# Task goal
Each line from the one containing "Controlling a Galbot" through the end of the data must be retyped exactly, and no other line.

# Data extract

- Opening Delimiter -

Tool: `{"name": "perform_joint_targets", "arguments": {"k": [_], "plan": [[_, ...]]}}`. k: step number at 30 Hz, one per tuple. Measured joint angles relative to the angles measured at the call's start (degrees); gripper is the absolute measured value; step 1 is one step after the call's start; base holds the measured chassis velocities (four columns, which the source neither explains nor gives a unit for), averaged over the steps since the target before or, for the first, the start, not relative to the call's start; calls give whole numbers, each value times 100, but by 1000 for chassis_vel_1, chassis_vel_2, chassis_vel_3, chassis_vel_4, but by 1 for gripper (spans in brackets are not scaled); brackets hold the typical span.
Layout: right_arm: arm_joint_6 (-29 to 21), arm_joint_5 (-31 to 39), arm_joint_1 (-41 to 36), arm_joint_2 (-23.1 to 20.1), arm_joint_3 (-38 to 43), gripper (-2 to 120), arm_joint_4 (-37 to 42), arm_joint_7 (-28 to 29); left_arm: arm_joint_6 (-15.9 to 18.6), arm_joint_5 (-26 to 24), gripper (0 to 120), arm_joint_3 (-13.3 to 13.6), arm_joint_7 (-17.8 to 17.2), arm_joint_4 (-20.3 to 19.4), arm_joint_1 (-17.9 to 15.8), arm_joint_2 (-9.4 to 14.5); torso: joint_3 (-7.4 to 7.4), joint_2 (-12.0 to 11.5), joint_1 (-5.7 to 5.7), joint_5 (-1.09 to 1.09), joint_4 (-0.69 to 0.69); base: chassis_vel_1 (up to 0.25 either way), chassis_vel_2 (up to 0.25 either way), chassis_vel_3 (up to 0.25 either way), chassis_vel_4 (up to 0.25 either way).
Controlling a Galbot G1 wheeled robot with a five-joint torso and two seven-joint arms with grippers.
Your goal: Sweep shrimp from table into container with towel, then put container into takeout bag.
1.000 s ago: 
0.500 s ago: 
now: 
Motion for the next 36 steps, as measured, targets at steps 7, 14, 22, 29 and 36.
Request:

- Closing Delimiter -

# Answer area
Controlling a Galbot G1 wheeled robot with a five-joint torso and two seven-joint arms with grippers.
Your goal: Sweep shrimp from table into container with towel, then put container into takeout bag.
1.000 s ago: 
0.500 s ago: 
now: 
Motion for the next 36 steps, as measured, targets at steps 7, 14, 22, 29 and 36.
Request:

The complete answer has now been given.